To reduce the risk of liver damage, the Food and Drug Administration is telling drug manufacturers to limit the amount of acetaminophen in certain prescription painkillers.
The directive applies to Vicodin, Percocet and other widely used painkillers that combine acetaminophen with narcotic drugs such as codeine and oxycodone. “Overdose from prescription combination products containing acetaminophen account for nearly half of all cases of acetaminophen-related liver failure in the United States, many of which result in liver transplant or death,” an FDA official said in a news release.
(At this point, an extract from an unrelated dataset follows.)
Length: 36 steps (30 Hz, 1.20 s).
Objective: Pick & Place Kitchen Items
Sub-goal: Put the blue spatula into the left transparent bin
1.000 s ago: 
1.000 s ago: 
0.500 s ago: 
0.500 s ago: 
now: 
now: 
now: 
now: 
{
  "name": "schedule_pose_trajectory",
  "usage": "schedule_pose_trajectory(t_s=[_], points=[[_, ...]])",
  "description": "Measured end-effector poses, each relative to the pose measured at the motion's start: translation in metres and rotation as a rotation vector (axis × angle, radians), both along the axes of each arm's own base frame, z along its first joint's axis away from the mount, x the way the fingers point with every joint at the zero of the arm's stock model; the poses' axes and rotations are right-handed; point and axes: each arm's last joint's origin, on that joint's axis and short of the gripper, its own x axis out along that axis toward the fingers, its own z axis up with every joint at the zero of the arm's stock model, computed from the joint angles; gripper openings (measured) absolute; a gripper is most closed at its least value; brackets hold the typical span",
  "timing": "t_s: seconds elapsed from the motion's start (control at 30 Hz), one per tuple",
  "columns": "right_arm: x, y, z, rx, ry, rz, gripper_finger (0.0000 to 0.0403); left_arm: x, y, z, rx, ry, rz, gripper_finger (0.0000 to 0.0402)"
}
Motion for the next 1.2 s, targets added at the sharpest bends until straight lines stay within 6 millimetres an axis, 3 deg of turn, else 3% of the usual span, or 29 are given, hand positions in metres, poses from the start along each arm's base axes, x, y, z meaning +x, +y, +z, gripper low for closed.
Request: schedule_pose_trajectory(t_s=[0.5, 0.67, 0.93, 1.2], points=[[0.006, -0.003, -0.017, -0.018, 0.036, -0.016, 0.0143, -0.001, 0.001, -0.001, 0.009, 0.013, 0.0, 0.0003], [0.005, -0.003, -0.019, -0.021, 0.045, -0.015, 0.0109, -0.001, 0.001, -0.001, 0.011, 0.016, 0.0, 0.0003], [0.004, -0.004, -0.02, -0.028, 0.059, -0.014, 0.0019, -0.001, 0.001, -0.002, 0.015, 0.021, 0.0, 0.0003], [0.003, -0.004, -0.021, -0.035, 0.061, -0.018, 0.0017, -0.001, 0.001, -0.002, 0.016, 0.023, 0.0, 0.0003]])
Under the FDA restriction, the limit would be 325 milligrams per capsule. Current products on the market, the Associated Press reports, contain doses of up to 700 milligrams. The FDA also said it would add a “black box” warning, the agency’s strongest, to all acetaminophen prescription products.
In June, 2009, an advisory committee voted 20-17 to pull all prescription products containing acetaminophen from the market but the agency balked at going that far and instead opted for the action announced Thursday. Given how widely used the acetaminophen combination painkillers are, “We thought this was a more reasoned and reasonable action to take,” said the FDA’s deputy director for new drugs, Dr. Sandra Kweder.
FDA officials said overdoses most often occur when patients take a second, over-the-counter medication that also contains acetaminophen without realizing the danger.
However, the FDA’s latest action will not modify those over-the-counter medications, which include Tylenol and Theraflu. The agency said it still is considering limits on those products.